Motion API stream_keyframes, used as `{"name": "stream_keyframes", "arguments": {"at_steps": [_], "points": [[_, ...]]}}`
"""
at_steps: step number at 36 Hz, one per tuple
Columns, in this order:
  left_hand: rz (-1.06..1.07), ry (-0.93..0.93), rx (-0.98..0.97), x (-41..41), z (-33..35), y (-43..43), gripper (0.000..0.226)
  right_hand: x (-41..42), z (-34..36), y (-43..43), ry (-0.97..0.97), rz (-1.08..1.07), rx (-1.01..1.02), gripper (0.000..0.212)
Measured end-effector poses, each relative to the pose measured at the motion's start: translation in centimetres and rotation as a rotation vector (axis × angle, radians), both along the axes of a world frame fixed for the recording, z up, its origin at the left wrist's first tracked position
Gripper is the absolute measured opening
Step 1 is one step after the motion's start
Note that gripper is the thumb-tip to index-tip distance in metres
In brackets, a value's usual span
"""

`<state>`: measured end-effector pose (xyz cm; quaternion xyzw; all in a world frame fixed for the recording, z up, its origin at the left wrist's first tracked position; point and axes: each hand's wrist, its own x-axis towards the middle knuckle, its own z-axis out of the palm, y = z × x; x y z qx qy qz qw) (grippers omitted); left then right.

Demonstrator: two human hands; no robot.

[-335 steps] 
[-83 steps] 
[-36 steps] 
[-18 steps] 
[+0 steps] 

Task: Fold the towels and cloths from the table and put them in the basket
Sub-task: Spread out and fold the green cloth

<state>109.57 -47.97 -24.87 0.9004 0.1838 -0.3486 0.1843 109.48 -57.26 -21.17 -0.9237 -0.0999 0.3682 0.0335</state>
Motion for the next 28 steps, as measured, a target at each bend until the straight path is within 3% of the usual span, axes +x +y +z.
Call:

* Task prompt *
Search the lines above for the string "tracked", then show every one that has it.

* Finished task *
Measured end-effector poses, each relative to the pose measured at the motion's start: translation in centimetres and rotation as a rotation vector (axis × angle, radians), both along the axes of a world frame fixed for the recording, z up, its origin at the left wrist's first tracked position
`<state>`: measured end-effector pose (xyz cm; quaternion xyzw; all in a world frame fixed for the recording, z up, its origin at the left wrist's first tracked position; point and axes: each hand's wrist, its own x-axis towards the middle knuckle, its own z-axis out of the palm, y = z × x; x y z qx qy qz qw) (grippers omitted); left then right.

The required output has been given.